Brief
When a line of the records below contains the string "stand", copy that whole line.

The data START

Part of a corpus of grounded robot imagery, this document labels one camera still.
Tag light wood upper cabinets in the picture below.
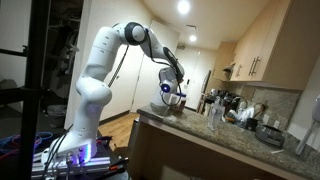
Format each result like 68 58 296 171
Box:
213 0 320 92

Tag black metal stand frame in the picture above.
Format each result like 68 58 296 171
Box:
0 0 52 180

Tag white dishes in rack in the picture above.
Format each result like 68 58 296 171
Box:
229 101 256 126

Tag curved chrome faucet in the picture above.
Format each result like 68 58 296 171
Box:
231 95 250 112

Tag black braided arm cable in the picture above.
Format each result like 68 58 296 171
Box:
107 44 131 89

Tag dark round waste basket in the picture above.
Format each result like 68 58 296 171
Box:
46 103 68 128

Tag blue cable bundle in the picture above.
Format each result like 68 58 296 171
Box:
0 131 55 157

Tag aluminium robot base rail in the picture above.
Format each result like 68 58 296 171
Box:
31 151 113 178

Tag white paper towel roll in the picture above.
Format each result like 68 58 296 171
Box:
150 75 173 108

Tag hanging dark clothes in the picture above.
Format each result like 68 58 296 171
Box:
49 18 82 86

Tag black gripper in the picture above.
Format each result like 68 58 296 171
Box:
165 92 183 107

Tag clear plastic bottle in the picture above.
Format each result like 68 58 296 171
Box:
206 96 225 132

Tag orange handled clamp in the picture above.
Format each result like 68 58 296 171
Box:
107 159 130 172
95 135 113 143

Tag white door with keypad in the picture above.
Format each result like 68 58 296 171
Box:
183 46 218 111

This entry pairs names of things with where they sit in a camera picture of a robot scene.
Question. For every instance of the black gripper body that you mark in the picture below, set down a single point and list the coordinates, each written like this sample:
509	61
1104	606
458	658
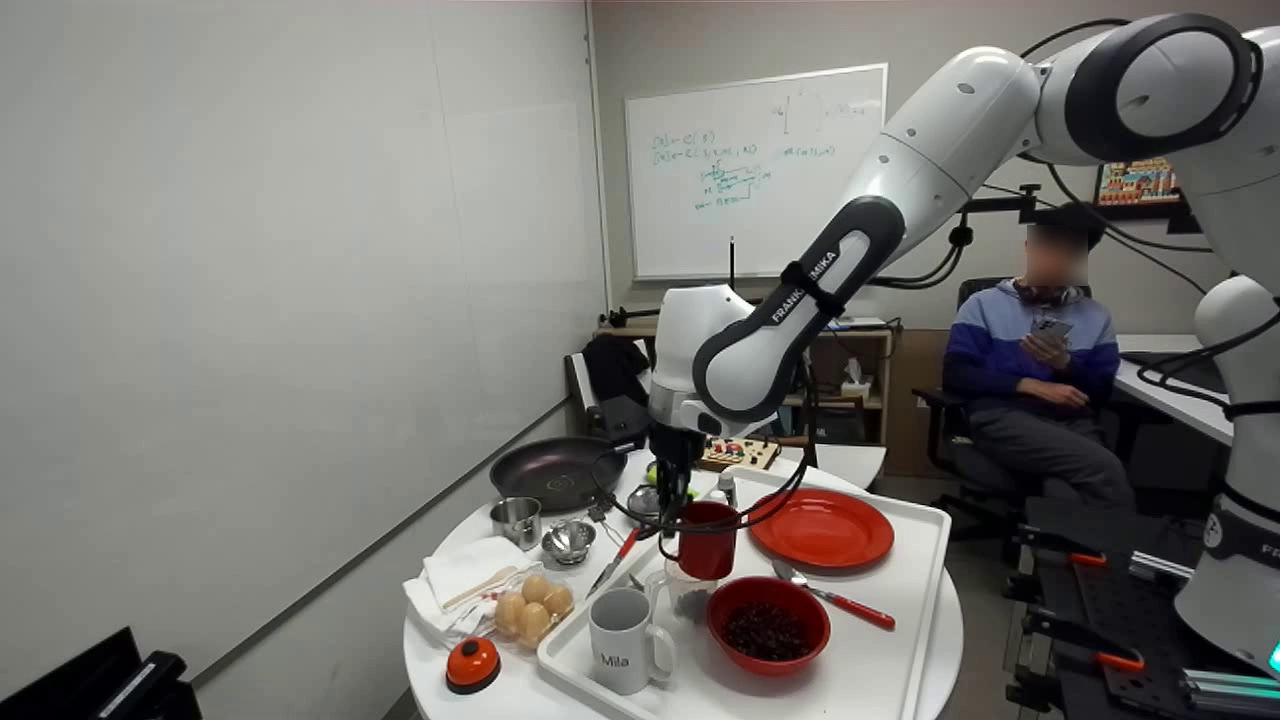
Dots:
673	446

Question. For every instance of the red mug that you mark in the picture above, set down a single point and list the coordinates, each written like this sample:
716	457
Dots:
707	544

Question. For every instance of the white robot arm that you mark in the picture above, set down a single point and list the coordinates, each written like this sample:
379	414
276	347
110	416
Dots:
934	132

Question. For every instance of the red plate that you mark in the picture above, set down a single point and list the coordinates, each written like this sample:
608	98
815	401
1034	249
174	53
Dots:
826	529

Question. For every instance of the black jacket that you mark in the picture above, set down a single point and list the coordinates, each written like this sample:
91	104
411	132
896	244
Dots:
607	372

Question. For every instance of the small steel bowl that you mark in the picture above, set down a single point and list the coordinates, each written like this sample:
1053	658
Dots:
569	544

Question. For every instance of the black frying pan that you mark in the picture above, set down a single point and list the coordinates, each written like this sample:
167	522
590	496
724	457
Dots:
552	473

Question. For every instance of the black boom stand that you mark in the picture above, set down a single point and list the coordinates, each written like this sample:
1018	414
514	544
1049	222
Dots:
624	316

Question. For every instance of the small steel cup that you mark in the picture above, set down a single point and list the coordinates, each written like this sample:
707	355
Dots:
514	522

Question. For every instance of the white mug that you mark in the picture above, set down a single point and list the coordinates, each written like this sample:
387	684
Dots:
620	647

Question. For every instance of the red bowl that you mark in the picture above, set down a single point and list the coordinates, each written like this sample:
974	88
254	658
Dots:
770	658

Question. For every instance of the white paper napkins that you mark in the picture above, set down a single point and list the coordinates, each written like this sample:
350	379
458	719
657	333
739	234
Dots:
460	567

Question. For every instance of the white plastic tray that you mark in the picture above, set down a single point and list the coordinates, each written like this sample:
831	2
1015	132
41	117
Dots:
905	654

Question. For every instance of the black office chair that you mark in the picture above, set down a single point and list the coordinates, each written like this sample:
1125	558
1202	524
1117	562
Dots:
967	466

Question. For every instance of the whiteboard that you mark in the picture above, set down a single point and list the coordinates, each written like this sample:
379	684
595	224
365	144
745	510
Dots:
760	160

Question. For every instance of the seated person in blue jacket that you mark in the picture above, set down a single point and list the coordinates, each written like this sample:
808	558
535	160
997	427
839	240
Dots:
1024	380

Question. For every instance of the white desk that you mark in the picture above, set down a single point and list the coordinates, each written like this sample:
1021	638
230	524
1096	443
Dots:
1183	394

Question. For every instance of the colourful wall poster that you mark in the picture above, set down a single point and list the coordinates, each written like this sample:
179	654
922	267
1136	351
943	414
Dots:
1136	183

The data END

Problem solution
Tag black metal stand frame in the picture above.
Question. For every instance of the black boom stand that you mark in the picture above, set down a single point and list the coordinates, each written like this sample:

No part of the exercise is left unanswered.